Card Recognition Begins

Oct 23, 2025

From Zero to Vision

I’ll admit — when this project was still just a “hobby toy” in its earliest form, I had zero experience with computer vision. I had never touched OpenCV, TensorFlow, or Torch. Still, I was eager to dive into the field — I just didn’t have a good reason to do so… until one of my good friends confessed how exhausting it was to sort his trading card collection.

At that moment, I felt confident about the hardware and software side — all familiar territory — except for computer vision. That made it both a new challenge and an exciting opportunity for me.

In this post, I’ll share some reflections and lessons from my first steps into image recognition. I’ll try not to overload it with technical details so that it stays interesting to everyone reading.

 

Setting the Goal

Reliable MTG card recognition from a photo — in under 0.5 seconds, out of 100,000+ reference images.

And the hardware — Raspberry Pi 5 (8 GB RAM), without any GPU or TPU add-ons.

I guess some of you are smiling already, thinking: “Sure… good luck with that!”. And you’d be right — it does sound unrealistic.

But honestly, when has that ever stopped us? ;)

And that’s exactly what makes it interesting.

 

Getting to Know OpenCV

I guess I wouldn’t be wrong to assume that everyone who ever started exploring computer vision took their first steps with OpenCV — and for good reason. It’s a great place to begin.

Unfortunately, the best I managed to get in terms of accuracy and performance balance was ORB/SIFT detection, running at around 0.05 seconds per comparison on my dev PC.

Sounds fine — until you realize that it needs to compare against 100,000+ reference images, which adds up to roughly 5,000 seconds. Every attempt I made to optimize the process didn’t come anywhere close to the desired 0.5-second limit. Other OpenCV methods could run much faster, but the detection accuracy just wasn’t there.

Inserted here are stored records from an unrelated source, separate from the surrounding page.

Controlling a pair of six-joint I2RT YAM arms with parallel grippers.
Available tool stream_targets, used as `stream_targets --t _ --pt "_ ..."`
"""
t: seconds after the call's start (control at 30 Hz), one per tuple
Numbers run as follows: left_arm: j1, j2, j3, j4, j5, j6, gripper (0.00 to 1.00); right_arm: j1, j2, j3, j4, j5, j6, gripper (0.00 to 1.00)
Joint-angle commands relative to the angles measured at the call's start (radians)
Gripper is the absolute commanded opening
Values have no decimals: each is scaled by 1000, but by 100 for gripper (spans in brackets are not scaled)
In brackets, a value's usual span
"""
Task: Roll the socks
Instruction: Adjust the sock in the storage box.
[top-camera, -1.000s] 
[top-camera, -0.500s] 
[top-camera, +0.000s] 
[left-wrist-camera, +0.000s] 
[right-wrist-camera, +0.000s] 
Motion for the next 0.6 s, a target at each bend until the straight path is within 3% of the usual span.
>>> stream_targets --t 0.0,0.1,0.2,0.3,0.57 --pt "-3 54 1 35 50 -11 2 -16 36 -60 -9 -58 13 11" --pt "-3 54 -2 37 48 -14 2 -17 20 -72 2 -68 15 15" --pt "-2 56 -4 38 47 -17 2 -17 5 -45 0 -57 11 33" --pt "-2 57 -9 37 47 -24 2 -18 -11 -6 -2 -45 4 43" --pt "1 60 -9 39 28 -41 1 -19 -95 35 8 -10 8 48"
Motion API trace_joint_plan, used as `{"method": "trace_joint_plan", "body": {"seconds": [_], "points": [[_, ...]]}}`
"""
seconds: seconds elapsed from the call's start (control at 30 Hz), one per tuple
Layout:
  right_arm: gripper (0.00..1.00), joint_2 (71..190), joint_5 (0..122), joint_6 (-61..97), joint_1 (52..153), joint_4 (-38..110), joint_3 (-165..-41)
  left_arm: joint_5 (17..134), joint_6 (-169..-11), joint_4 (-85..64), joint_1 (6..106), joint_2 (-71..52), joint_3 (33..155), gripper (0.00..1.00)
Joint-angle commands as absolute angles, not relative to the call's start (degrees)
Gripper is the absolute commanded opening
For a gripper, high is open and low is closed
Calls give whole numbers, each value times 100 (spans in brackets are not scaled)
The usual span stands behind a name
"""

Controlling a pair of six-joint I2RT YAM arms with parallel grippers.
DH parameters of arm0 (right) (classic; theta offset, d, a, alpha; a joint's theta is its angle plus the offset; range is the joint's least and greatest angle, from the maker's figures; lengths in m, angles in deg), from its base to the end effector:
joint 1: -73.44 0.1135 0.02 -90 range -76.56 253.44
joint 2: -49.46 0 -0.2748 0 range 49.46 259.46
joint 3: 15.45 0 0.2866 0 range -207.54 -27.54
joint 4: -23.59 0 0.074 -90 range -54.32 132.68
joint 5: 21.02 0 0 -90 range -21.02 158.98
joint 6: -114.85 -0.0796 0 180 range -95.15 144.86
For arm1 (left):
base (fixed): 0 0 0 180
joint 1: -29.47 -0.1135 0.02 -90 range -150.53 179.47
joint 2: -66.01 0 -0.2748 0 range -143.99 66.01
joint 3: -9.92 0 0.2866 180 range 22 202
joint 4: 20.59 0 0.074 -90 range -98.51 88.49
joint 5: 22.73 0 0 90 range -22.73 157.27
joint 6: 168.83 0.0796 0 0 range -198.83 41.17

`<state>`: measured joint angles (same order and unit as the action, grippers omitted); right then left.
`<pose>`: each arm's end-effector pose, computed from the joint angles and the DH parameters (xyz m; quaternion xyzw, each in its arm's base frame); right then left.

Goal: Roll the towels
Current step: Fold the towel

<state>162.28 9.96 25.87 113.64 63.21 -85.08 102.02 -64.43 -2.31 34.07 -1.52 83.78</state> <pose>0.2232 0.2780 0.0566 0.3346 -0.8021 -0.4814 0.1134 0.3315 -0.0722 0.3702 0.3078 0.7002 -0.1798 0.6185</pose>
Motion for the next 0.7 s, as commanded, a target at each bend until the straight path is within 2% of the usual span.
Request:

So I didn’t even bother running full-scale tests on the Raspberry Pi — my initial skepticism about hitting that half-second target had definitely grown… though not enough to make me give up just yet. ;)

This phase took me about a month. The results were disappointing, but it was still valuable experience — and a clear personal takeaway: feature-based methods work fine for dozens of cards, but they simply don’t scale to hundreds of thousands.

 

Optical Character Recognition (OCR)

For text recognition, I used Tesseract OCR, which allows adjusting the recognition accuracy — and that, in turn, directly affects execution time.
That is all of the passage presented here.